## WHAT YOU ARE ASKED TO DO
Output exactly what appears from the line containing "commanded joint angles" to the end of the data below, and nothing more.

## PROVIDED DATA

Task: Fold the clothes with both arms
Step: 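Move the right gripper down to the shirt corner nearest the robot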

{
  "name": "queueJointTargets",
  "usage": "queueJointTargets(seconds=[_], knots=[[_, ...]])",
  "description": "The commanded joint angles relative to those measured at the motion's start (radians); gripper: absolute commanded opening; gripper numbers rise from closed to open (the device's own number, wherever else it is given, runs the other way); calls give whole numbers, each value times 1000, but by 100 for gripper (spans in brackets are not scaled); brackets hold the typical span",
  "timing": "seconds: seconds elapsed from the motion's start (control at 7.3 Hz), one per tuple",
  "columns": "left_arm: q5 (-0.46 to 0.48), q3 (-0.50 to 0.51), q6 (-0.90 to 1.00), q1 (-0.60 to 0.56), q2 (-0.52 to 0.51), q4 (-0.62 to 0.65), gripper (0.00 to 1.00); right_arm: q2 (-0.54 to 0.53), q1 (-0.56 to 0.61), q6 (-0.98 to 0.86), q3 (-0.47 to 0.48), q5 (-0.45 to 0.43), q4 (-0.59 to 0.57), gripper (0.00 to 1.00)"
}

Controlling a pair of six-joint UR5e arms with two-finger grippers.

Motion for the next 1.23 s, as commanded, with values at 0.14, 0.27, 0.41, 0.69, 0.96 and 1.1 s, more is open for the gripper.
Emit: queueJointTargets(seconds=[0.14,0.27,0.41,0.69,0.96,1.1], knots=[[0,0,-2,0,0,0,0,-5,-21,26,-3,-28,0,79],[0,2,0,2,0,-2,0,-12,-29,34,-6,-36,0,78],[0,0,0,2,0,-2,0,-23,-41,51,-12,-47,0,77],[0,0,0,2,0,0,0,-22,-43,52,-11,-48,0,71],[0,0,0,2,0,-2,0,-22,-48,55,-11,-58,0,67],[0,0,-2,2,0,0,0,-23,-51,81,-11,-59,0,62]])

## SOLUTION TO THE EXERCISE
  "description": "The commanded joint angles relative to those measured at the motion's start (radians); gripper: absolute commanded opening; gripper numbers rise from closed to open (the device's own number, wherever else it is given, runs the other way); calls give whole numbers, each value times 1000, but by 100 for gripper (spans in brackets are not scaled); brackets hold the typical span",
  "timing": "seconds: seconds elapsed from the motion's start (control at 7.3 Hz), one per tuple",
  "columns": "left_arm: q5 (-0.46 to 0.48), q3 (-0.50 to 0.51), q6 (-0.90 to 1.00), q1 (-0.60 to 0.56), q2 (-0.52 to 0.51), q4 (-0.62 to 0.65), gripper (0.00 to 1.00); right_arm: q2 (-0.54 to 0.53), q1 (-0.56 to 0.61), q6 (-0.98 to 0.86), q3 (-0.47 to 0.48), q5 (-0.45 to 0.43), q4 (-0.59 to 0.57), gripper (0.00 to 1.00)"
}

Controlling a pair of six-joint UR5e arms with two-finger grippers.

Motion for the next 1.23 s, as commanded, with values at 0.14, 0.27, 0.41, 0.69, 0.96 and 1.1 s, more is open for the gripper.
Emit: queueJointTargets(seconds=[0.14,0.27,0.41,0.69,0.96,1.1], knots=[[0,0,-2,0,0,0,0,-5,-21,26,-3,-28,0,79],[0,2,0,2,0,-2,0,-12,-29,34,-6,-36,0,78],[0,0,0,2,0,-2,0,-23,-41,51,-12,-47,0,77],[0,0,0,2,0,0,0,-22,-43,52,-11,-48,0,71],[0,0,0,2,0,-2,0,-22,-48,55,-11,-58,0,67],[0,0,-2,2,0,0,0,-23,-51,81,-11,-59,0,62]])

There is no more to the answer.